### What you should do
From the first line to the last, set down the material exactly and drop every picture.
>>>>
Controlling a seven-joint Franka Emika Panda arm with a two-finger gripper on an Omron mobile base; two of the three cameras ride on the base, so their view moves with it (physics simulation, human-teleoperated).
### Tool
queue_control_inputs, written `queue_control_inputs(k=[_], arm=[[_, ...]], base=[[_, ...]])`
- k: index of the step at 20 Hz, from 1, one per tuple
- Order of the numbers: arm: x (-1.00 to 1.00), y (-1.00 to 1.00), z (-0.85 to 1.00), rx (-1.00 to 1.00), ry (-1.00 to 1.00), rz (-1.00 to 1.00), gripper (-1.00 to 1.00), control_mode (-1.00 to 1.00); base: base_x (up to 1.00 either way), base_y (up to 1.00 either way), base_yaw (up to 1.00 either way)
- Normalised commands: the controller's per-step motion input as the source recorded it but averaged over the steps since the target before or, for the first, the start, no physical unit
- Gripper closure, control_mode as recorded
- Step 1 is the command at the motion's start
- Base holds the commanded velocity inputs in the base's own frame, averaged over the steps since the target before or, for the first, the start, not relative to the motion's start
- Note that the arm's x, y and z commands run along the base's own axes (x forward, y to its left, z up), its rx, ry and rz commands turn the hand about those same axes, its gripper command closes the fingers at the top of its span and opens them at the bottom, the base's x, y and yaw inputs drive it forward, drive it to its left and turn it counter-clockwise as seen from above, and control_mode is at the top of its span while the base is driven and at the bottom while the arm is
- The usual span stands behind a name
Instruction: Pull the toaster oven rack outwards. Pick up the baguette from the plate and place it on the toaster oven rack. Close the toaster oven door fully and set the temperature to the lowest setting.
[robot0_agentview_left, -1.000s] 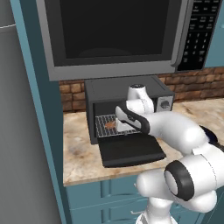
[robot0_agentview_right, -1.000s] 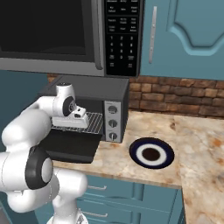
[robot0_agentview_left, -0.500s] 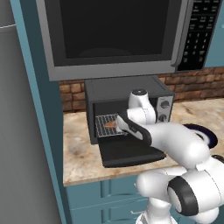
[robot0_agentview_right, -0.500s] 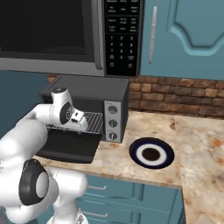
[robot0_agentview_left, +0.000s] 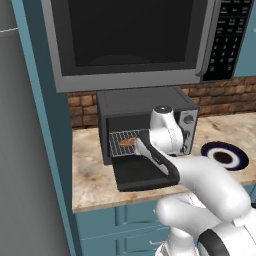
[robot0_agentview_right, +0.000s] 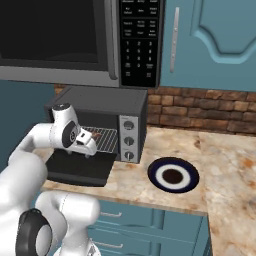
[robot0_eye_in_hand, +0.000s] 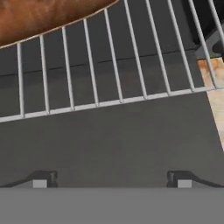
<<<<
### Response to this task
Controlling a seven-joint Franka Emika Panda arm with a two-finger gripper on an Omron mobile base; two of the three cameras ride on the base, so their view moves with it (physics simulation, human-teleoperated).
### Tool
queue_control_inputs, written `queue_control_inputs(k=[_], arm=[[_, ...]], base=[[_, ...]])`
- k: index of the step at 20 Hz, from 1, one per tuple
- Order of the numbers: arm: x (-1.00 to 1.00), y (-1.00 to 1.00), z (-0.85 to 1.00), rx (-1.00 to 1.00), ry (-1.00 to 1.00), rz (-1.00 to 1.00), gripper (-1.00 to 1.00), control_mode (-1.00 to 1.00); base: base_x (up to 1.00 either way), base_y (up to 1.00 either way), base_yaw (up to 1.00 either way)
- Normalised commands: the controller's per-step motion input as the source recorded it but averaged over the steps since the target before or, for the first, the start, no physical unit
- Gripper closure, control_mode as recorded
- Step 1 is the command at the motion's start
- Base holds the commanded velocity inputs in the base's own frame, averaged over the steps since the target before or, for the first, the start, not relative to the motion's start
- Note that the arm's x, y and z commands run along the base's own axes (x forward, y to its left, z up), its rx, ry and rz commands turn the hand about those same axes, its gripper command closes the fingers at the top of its span and opens them at the bottom, the base's x, y and yaw inputs drive it forward, drive it to its left and turn it counter-clockwise as seen from above, and control_mode is at the top of its span while the base is driven and at the bottom while the arm is
- The usual span stands behind a name
Instruction: Pull the toaster oven rack outwards. Pick up the baguette from the plate and place it on the toaster oven rack. Close the toaster oven door fully and set the temperature to the lowest setting.
[robot0_agentview_left, -1.000s] 
[robot0_agentview_right, -1.000s] 
[robot0_agentview_left, -0.500s] 
[robot0_agentview_right, -0.500s] 
[robot0_agentview_left, +0.000s] 
[robot0_agentview_right, +0.000s] 
[robot0_eye_in_hand, +0.000s] 

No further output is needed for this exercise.